Whenever a line below includes the string "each", show it.

— Provided entries —
************
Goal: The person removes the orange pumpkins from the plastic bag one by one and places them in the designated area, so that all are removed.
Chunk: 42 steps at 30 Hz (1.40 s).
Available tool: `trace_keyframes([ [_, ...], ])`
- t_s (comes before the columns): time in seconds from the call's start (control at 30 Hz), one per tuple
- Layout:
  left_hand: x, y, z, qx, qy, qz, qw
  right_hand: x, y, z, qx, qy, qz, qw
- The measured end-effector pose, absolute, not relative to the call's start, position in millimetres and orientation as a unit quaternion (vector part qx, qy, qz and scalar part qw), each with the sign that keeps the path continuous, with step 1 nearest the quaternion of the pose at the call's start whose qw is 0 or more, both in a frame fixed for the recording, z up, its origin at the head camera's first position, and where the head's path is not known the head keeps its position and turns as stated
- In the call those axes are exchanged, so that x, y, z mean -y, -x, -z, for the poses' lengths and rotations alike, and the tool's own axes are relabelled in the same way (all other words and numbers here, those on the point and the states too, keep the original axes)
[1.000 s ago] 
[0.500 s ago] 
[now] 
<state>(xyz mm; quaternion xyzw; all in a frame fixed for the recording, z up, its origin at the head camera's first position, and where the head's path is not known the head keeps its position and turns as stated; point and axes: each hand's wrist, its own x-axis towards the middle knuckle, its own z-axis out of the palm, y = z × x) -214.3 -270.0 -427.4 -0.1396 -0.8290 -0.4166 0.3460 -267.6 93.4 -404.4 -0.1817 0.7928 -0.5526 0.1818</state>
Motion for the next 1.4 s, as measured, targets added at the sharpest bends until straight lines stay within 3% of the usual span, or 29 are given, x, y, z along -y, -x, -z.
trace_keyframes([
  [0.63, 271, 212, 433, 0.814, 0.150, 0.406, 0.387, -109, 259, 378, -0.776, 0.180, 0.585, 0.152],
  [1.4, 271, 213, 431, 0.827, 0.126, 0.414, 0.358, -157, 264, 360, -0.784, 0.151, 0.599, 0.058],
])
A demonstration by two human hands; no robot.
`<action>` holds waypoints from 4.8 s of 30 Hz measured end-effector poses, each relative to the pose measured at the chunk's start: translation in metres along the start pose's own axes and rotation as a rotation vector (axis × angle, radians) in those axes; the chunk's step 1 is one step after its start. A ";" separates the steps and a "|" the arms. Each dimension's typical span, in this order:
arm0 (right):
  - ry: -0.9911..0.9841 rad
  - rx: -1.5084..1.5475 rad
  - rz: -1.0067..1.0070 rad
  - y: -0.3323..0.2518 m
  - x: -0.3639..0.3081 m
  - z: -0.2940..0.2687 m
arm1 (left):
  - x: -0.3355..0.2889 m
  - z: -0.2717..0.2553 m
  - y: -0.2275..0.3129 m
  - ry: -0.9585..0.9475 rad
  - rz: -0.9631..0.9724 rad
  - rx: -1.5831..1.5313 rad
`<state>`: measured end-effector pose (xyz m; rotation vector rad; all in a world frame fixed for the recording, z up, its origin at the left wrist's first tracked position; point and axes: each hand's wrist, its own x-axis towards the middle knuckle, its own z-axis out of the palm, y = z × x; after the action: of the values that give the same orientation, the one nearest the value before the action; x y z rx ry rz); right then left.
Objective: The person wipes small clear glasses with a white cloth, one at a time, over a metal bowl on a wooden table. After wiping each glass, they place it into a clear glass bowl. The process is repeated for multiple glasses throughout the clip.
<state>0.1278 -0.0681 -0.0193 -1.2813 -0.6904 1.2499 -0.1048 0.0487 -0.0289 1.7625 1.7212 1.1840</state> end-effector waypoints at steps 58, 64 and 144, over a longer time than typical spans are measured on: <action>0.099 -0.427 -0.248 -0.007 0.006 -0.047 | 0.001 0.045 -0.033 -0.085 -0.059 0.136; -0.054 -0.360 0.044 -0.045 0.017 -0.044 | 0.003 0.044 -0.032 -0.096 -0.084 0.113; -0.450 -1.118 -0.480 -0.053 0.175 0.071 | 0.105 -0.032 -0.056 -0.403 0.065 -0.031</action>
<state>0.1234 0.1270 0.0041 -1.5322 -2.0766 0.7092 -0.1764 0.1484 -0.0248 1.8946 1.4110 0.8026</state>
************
— Solution to this exercise —
- The measured end-effector pose, absolute, not relative to the call's start, position in millimetres and orientation as a unit quaternion (vector part qx, qy, qz and scalar part qw), each with the sign that keeps the path continuous, with step 1 nearest the quaternion of the pose at the call's start whose qw is 0 or more, both in a frame fixed for the recording, z up, its origin at the head camera's first position, and where the head's path is not known the head keeps its position and turns as stated
<state>(xyz mm; quaternion xyzw; all in a frame fixed for the recording, z up, its origin at the head camera's first position, and where the head's path is not known the head keeps its position and turns as stated; point and axes: each hand's wrist, its own x-axis towards the middle knuckle, its own z-axis out of the palm, y = z × x) -214.3 -270.0 -427.4 -0.1396 -0.8290 -0.4166 0.3460 -267.6 93.4 -404.4 -0.1817 0.7928 -0.5526 0.1818</state>
`<action>` holds waypoints from 4.8 s of 30 Hz measured end-effector poses, each relative to the pose measured at the chunk's start: translation in metres along the start pose's own axes and rotation as a rotation vector (axis × angle, radians) in those axes; the chunk's step 1 is one step after its start. A ";" separates the steps and a "|" the arms. Each dimension's typical span, in this order:
`<state>`: measured end-effector pose (xyz m; rotation vector rad; all in a world frame fixed for the recording, z up, its origin at the left wrist's first tracked position; point and axes: each hand's wrist, its own x-axis towards the middle knuckle, its own z-axis out of the palm, y = z × x; after the action: of the values that give the same orientation, the one nearest the value before the action; x y z rx ry rz); right then left.
Objective: The person wipes small clear glasses with a white cloth, one at a time, over a metal bowl on a wooden table. After wiping each glass, they place it into a clear glass bowl. The process is repeated for multiple glasses throughout the clip.

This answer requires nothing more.